Just uttering this little about Nat, I feel my heart swell, and tears forcing themselves to my eyes.

"He is the sweetest man in the world. Brilliant and funny. But so sweet. So kind." Why did it take me so long to see that was what I needed, someone who wants my care and can return it?

"A lot more than I am," Rusty says.

We both know that's true. "He had nicer parents," I answer.

Rusty looks away. "And he still has no clue?"

I shrug. How do we ever know what's in someone else's heart or mind? If we are always a mystery to ourselves, then what is the chance of fully understanding anybody else? None, really.

"I don't think so. I've started to tell him a thousand times, but I always stop myself."

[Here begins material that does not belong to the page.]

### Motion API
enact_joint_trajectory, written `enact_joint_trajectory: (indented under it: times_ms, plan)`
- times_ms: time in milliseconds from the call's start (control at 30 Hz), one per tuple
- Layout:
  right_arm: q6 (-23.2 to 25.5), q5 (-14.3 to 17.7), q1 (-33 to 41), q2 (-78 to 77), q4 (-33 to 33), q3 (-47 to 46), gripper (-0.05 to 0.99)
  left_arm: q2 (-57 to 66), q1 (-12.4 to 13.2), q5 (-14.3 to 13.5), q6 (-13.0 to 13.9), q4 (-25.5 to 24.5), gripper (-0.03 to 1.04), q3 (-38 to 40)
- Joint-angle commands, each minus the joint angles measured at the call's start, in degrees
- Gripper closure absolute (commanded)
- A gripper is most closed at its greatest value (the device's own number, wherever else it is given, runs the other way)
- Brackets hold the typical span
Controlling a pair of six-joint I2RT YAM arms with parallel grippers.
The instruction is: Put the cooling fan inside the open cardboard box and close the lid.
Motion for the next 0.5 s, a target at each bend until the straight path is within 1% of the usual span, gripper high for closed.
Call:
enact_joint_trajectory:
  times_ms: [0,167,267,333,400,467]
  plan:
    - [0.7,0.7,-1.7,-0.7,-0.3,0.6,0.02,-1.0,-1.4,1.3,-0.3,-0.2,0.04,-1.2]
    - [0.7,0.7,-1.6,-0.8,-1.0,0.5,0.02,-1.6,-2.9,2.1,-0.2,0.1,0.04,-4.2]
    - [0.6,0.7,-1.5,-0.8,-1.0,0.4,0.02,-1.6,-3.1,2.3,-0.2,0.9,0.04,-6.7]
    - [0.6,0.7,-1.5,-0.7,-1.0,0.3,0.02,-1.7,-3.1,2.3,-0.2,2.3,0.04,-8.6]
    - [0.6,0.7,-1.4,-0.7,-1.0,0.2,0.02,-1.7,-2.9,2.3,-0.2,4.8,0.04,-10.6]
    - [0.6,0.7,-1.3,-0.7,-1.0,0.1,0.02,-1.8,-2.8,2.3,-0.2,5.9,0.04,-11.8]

"I think that's right," Rusty says. "Nothing to gain."

"Nothing," I say.

I have returned to see my therapist several times, but Dennis has no answers to the insane opera in which I found myself enmeshed after Barbara died, in part because he told me not to see Nat in the first place. But there's one thing Dennis and I always agree on, and that's that telling Nat the truth now would be impossibly destructive-not only of us, but of him. Most of what he assumed about his life on earth has shifted already in the last year. I can't ask him to pay another price just to relieve my overwhelming guilt. For me, this was always going to be a relationship built across the crater of a volcano. I have to walk those dangerous heights alone.

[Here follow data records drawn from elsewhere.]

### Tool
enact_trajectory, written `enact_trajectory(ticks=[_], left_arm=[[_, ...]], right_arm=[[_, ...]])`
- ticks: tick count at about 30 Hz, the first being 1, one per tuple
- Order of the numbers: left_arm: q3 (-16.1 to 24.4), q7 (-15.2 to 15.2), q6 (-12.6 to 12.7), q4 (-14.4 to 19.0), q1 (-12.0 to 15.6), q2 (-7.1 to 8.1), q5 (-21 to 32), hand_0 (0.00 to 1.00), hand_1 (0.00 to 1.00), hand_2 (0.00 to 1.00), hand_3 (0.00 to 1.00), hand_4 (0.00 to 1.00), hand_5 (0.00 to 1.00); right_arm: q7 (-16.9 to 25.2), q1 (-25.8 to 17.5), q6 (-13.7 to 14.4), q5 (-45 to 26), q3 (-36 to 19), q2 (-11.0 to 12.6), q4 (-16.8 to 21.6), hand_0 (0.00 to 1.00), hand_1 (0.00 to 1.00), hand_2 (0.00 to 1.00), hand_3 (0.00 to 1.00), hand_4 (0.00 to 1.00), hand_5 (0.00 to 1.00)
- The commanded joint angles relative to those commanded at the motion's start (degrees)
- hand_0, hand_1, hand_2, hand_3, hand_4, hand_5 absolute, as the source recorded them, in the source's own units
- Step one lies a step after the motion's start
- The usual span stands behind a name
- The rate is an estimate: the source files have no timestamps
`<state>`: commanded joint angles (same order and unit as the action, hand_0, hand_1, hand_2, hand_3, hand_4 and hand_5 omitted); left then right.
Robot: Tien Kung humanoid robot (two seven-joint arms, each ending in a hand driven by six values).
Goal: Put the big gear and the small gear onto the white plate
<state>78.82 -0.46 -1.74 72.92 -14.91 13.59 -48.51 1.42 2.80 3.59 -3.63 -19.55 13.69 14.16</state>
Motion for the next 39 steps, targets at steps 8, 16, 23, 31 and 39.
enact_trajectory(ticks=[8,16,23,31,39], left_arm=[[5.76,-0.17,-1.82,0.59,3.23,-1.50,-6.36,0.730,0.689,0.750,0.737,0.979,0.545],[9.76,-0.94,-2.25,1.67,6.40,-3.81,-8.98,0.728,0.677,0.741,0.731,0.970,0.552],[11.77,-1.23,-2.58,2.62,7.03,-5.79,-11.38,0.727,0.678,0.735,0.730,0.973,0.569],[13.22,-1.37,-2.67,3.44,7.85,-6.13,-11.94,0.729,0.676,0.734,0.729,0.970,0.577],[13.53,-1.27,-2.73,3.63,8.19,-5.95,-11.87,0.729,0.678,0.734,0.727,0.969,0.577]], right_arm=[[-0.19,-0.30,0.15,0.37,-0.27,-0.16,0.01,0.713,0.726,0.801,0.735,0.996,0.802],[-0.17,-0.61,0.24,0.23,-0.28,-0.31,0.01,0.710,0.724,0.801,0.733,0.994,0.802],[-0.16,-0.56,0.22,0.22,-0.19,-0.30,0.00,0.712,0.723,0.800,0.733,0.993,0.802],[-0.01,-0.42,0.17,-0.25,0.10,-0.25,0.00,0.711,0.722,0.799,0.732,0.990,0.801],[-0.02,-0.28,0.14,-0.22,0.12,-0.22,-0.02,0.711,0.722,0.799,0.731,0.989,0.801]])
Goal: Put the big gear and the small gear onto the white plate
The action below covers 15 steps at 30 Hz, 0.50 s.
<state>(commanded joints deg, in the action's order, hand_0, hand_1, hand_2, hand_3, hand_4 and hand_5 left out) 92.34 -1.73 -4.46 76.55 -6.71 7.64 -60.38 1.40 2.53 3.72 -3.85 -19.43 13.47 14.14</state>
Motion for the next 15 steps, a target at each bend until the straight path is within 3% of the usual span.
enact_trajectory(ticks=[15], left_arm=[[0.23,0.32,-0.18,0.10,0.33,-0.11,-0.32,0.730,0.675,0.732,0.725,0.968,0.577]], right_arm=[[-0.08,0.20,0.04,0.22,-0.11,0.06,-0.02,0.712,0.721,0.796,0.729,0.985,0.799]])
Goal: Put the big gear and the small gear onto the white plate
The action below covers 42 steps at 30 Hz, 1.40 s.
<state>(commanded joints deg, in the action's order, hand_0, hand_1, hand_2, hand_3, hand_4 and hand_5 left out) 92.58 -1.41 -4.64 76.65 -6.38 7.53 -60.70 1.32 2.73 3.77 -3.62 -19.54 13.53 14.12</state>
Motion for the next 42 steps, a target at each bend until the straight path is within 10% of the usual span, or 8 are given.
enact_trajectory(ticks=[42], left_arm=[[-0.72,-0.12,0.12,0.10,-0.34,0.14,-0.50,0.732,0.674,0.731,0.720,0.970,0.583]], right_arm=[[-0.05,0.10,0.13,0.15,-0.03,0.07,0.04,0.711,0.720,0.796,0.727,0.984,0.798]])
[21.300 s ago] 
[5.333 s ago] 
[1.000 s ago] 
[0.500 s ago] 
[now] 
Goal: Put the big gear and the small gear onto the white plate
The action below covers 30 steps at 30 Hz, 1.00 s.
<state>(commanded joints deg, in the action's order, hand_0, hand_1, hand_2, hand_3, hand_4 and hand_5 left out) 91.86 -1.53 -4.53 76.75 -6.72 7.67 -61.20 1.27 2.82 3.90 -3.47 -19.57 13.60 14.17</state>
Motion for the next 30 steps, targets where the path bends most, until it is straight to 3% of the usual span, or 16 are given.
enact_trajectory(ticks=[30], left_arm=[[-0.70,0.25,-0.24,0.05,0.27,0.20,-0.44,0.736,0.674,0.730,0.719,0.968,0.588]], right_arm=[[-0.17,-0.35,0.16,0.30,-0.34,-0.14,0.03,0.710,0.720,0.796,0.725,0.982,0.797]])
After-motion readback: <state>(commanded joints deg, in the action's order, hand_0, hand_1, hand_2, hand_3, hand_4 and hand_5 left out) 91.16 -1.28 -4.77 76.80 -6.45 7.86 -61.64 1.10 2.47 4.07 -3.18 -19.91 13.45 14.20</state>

But people get used to things. Rusty got used to prison, amputees learn to live without limbs. If I can stay with Nat, the present will overwhelm the past. I can see us in a house, with kids, frantic with two jobs and figuring out who is going to be able to get home in time to pick up from the soccer games, can envision us anchored in a world entirely of our own making and still thrilled to the core by who we are to each other. I can see that. But I am not sure how to get from here to there. I kept thinking that if we could hold it together until the trial ended, we would be able to go on, a day at a time, and I still believe that now.

"I'm going to leave you two in peace," he says. "I can't really live here. Not now," he says. "Maybe I can come back eventually." He's quiet a second. "Can I ask something really personal?"

I am instantly afraid, until he says, "Do I have any hope of grandchildren?"

I just turn to him and smile.

"Wild horses," he tells me.

Outside, the garage door creaks and clatters. Nat is back. We both look in that direction. I stand up and Rusty gets up, too. I hug him quickly, but in earnest this time, with the sincerity and appreciation people always owe somebody they loved.

Then I head to the garage door to greet my sweet, sweet man. But before I get there, I turn back.

"You know, there's another reason I love him," I say.

"Which is?"

"There are ways he's a lot like you."

The Camry starts. With the long drive north, the battery will recharge. Nat gives Rusty the cables just in case, then we stand on the driveway, waving. The car backs down the drive, then Rusty stops and gets out, and he and Nat hug each other yet again. I think one of the hardest things in a relationship is dealing with the way your partner sees his parents. I learned that in my marriage to Paul, the fact he didn't understand how his mom tended to boss him, and I've witnessed similar things a number of times since. It's like watching someone struggle with Chinese handcuffs. You keep thinking, No, in, push in, don't pull back, they just get tighter, and the poor sap, this guy you love or hope to love, struggles anyway. I am glad for Rusty and for Nat, glad for this night, but I know they still have oceans left to swim across.